I teach secondary kids but I keep every single card I get and stick them all up inside my cupboard at school (I don’t have an office) so I can read them when I have my fortnightly fit of wanting to quit. I would much rather have a heartfelt card than any present.

romdowa · 13/07/2023 10:16

I trained in social care and we weren't allowed to accept gifts, especially not gift vouchers . If the clients wanted to make a gift it had to be to the centre or to the staff room. I think the same rules should apply to teachers. A card is fine but anything else should be a no. It would put a stop to all this nonsense

CurlewKate · 13/07/2023 10:16

Had you considered the possibility that he might have been joking? Just a thought...

Rupiduti · 13/07/2023 10:17

But mugs are a rubbish gift that end up in landfill/ charity shops.
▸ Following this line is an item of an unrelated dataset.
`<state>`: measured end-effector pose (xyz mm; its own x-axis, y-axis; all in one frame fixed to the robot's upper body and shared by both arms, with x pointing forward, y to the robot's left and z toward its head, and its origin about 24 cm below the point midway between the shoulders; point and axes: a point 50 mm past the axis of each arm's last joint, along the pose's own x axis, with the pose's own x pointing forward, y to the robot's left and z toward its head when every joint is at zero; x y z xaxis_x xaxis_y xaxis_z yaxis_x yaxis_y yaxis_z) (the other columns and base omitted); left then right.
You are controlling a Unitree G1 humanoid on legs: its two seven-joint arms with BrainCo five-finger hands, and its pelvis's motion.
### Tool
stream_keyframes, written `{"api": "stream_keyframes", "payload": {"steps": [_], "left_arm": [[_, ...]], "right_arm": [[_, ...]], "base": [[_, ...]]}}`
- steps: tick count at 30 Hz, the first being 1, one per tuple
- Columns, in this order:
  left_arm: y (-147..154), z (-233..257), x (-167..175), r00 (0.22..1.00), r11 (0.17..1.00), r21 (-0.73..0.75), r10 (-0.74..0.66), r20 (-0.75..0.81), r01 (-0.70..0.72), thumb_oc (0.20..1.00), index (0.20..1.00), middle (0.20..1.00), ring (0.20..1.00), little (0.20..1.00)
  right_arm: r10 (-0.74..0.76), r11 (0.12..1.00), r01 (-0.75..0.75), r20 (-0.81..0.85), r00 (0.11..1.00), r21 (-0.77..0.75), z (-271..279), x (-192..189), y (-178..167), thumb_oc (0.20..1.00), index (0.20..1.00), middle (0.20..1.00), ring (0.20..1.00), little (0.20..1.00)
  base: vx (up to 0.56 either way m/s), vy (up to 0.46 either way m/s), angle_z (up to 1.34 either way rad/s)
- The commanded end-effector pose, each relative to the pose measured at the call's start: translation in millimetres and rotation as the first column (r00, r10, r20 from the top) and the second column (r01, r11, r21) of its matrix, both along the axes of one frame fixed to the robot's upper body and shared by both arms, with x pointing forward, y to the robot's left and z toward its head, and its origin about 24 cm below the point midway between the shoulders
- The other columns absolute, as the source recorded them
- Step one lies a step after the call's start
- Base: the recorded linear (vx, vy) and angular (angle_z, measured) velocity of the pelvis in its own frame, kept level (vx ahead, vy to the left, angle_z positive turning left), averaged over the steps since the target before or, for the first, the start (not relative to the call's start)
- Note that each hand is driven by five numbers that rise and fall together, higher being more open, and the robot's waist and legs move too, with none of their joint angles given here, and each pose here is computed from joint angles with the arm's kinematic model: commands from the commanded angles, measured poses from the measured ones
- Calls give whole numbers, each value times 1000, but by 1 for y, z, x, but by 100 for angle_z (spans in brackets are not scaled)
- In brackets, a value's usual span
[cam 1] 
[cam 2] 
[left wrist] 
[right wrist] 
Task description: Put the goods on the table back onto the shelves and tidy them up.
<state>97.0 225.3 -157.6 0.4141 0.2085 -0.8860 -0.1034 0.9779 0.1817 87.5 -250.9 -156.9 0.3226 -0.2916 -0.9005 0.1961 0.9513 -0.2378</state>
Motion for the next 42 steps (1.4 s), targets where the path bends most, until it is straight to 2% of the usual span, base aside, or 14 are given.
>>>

You have to remember that your child's teacher is teaching 30 odd pupils. Imagine 10 of them buying a mug. I think teachers genuinely don't want or expect a gift. Just give a card. It isn't being ungrateful to not want a mug, they just don't have the space for them! It isn't hard to understand.

Bellavida99 · 13/07/2023 10:17

While I agree that he shouldn’t have sounded ungrateful, I completely get what he’s saying about mugs. How many best teacher mugs can a teacher use? Imagine being given several a year for 30 years. It’s just so wasteful. I remember one parent bought a teacher friend of mine a tote bag and a mug with a photo of her child’s face printed on it. It gave everyone a laugh but that’s just crazy, what on earth was she thinking! Write a thank you note or card, buy a box of malteasers or all club together and get a gift card/ wine but the ridiculous wasteful crap just needs to stop!

Hellomaisie · 13/07/2023 10:17

I do get what he means about mugs though. I don’t want them!! Shall we all stop buying mugs?

But yes, that was ungrateful and any gift is a lovely gesture. I’d never tell someone that I didn’t want the mug, I’d quietly charity shop it.

CapEBarra · 13/07/2023 10:18

I love the idea of an old book (or toy?) with a message from the giver in it.

kraftyKitten · 13/07/2023 10:19

He's right about the mugs though I see so many teacher mugs in charity shops . I guess mums buy them for the following year 😂 so they just circle round . As for the rock - now that's ungrateful. He could put that in the garden .

MerryMarigold · 13/07/2023 10:19

I always get 1 or 2 mugs a year. However, I probably break 3 or 4 a year, so that's fine by me!

BezMills · 13/07/2023 10:20

you're obviously going to get a lot of crappy gifts. no big deal. The thought is there and that's what matters.

Humpf · 13/07/2023 10:20

I am a teacher and I think those personal hand- made gifts are the best! I just think you should appreciate anything and not expect anything. I have my own children so know how expensive these things can be. It was really shitty for him to out a child like that and that sort of public ridicule will stay with that child forever so he really ought to apologise.

unicornhair · 13/07/2023 10:22

I think it needs reigning in.
At DDs primary the majority of children were on FSM, parents either didn’t work or on low incomes.
Last day of term they would come with giant gift bags stuffed with things saying ‘worlds best teacher’, lots of apple shaped things, balloons, such terrible waste.
If you go into a primary school staff room you see ALL the mugs.
one year DD had a terrible teacher and they still all bought her best teacher gifts, it was so strange. I think it’s parents making a show more than anything.

It’s not the same at secondary thankfully. Teachers get the odd box of chocolates and they are THRILLED. A very experience HOD brought a letter into my letter from a year 11 leaver and was crying her eyes out at what he had written about what a difference she had made to him. It was so lovely.

Beamur · 13/07/2023 10:23

I didn't hear the article but he's right to suggest in a cost of living/climate crisis buying cheap gifts without use or purpose doesn't make sense.
A card, plus a small consumable gift that could be used/swapped/raffled makes more sense.
I used to get DD to write a card and then gave a gift either to the teacher or something like a box of biscuits for 'everyone'in the expectation teachers would divvy up communal gifts or cascade them elsewhere. I had an unexpected glut of allotment produce one year and handed that over 😂 my gift was mostly potatoes!